Время новостей
     N°59, 06 апреля 2006 Время новостей ИД "Время"   
Время новостей
  //  06.04.2006
Балет об авторском праве
Номинант на «Золотую маску» - «Ромео и Джульетта» из Красноярска
Спектакль, сотворенный Сергеем Бобровым в Красноярске и волею добросердечных экспертов «Золотой маски» привезенный на один день в Москву, производит приятное, успокаивающее впечатление. Хореографы довольно часто раздражают глаз любителя балета своим стремлением изобрести какие-либо невиданные раньше движения, связки, поддержки; многие еще до сих пор бывают озабочены свежестью взгляда на сюжет, ищут какие-то режиссерские решения. Всего этого вы, безусловно, не найдете в «Ромео и Джульетте»: сорокалетний хореограф, возглавляющий сибирский балет, использует только проверенные временем спектакли. Из них он составляет свой; и просмотр его творения превращается в путешествие по истории мирового балета.

В основе, конечно, две версии шекспировского сюжета -- Леонида Лавровского и Юрия Григоровича (Бобров танцевал в Большом, а затем учился искусству хореографии именно у Григоровича -- так что обе трактовки ему родные). Версии причудливо переплетаются: так, если в начале сцены встречи Меркуцио и Ромео с Кормилицей точно воспроизводится текст Лавровского (с отнятым у дамы веером, которым обмахивается Меркуцио), то умирает весельчак уже почти «по-григоровичски». Почти -- потому что у бывшего правителя Большого герой перед смертью повисал на руках кордебалета сам, а здесь приподнимают его «душу». Да, сам этот ход, с «душой», пожалуй, единственное изобретение автора: лежит Меркуцио трупик трупиком, а из-за него поднимается девушка, одетая точно так же, как он, и начинает умирать на руках корды и с телом прощаться. При этом исполнитель роли Меркуцио Аркадий Зинов высок, вполне техничен и обаятелен, а девушка его существенно поменьше, пошире, и с танцами она не дружит. Но согласимся: у автора может быть собственное мнение о душе героя.
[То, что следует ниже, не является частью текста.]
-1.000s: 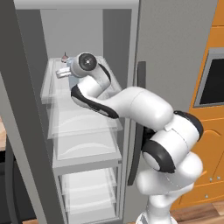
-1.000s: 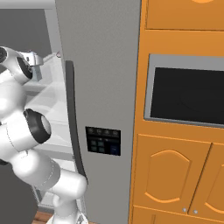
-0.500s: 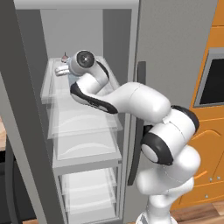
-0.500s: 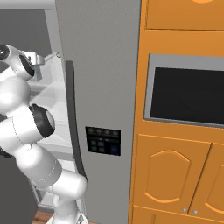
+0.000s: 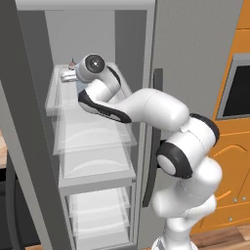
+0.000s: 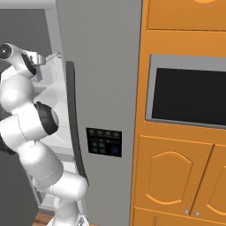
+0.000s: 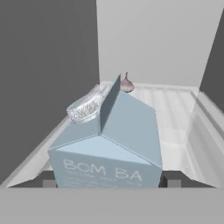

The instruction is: Take out the milk from the fridge and place it on the tray on the counter. Then take the sugar cube near the tray and place it in the tray.

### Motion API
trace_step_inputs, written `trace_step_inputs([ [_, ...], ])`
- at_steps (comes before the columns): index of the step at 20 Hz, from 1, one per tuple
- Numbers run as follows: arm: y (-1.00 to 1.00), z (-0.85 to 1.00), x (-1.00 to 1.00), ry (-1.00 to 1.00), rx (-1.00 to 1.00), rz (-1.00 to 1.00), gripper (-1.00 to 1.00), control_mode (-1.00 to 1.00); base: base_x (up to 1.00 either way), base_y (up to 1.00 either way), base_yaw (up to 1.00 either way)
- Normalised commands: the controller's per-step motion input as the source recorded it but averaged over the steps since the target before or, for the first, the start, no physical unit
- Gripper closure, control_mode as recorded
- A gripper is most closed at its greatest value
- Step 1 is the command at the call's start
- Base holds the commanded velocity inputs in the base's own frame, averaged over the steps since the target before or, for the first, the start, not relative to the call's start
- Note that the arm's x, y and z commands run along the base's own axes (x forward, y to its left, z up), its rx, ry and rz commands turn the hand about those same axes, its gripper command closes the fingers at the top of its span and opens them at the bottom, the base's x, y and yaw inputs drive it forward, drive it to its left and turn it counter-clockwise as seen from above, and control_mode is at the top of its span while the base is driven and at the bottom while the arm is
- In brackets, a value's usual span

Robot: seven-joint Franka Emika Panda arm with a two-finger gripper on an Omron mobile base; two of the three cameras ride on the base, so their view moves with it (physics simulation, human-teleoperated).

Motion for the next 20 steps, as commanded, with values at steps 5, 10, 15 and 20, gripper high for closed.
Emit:
trace_step_inputs([
  [5,0.01,0.0,0.05,0.0,0.03,0.0,1.0,-1.0,0.0,0.0,0.0],
  [10,0.0,0.0,-0.03,0.0,0.03,0.0,1.0,-1.0,0.0,0.0,0.0],
  [15,0.0,0.0,-0.33,-0.02,0.02,0.0,1.0,-1.0,0.0,0.0,0.0],
  [20,-0.08,0.02,-0.91,-0.01,0.0,-0.03,1.0,-1.0,0.0,0.0,0.0],
])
Привычные Григоровичу уродцы-шуты (ставшие «подписью» хореографа -- от «Легенды о любви» до «Ивана Грозного») здесь также без работы не остались: их квартет сопровождает Меркуцио, подыгрывает ему. Меж тем все-таки не только отечественная классика знакома дипломированному балетмейстеру: видно, что он смотрел, например, Иржи Килиана (матушка Джульетты выпрыгивает из своего пышного платья как кукла из бумажного, плоского костюма -- вбок; впервые так с кринолинами поиграл именно Килиан). Но все же творения российских современников он знает лучше: так, появление на балу Смерти с косой -- отчетливый перепев фрагмента из «Светлого ручья» Алексея Ратманского, а юбка, напяленная Меркуцио, когда он дразнит Тибальда, -- это уже привет из «Ромео и Джульетты» Деклана Донеллана -- Раду Поклитару. Оттуда же и мотив взаимного интереса матушки Джульетты и ее пасынка Тибальда.

Перебирать, что откуда украдено (ах, простите -- мы живем во времена постмодернизма -- процитировано), можно очень долго. Даже создатель имиджа Мэрилина Мэнсона может придраться к гриму Тибальда: ну очень похоже. Попытка найти что-нибудь хорошее в спектакле, что-нибудь, что стало бы ответом на вопрос, почему все-таки этот спектакль в конкурсе, безнадежна. Ни вялая лирика дуэтов, ни втиснутые в текст прыжки по кругу крепенького Ромео (Андрей Асиньяров), ни попытка подражания Улановой в танцах Анны Ребецкой (стопы шлепают по сцене как кусок мокрого теста) этой загадки не объяснят. Остается одно объяснение -- психотерапевтическое: «Золотая маска» позаботилась о тех, кого жутко раздражают любые новые события в искусстве. Такие люди ведь тоже ходят в театр, правда? Ну вот для них и привезли. Правда, следовало бы, конечно, устроить отдельный фестиваль или хотя бы отдельную номинацию (и в ней, как в «новации», соединить музыку и драму; Бобров уютно смотрелся бы рядом с Дорониной), но это, вероятно, дело будущего. Пока что можно просто пересчитать цитаты и умиротворенно вздохнуть: образованные у нас нынче сибирские худруки.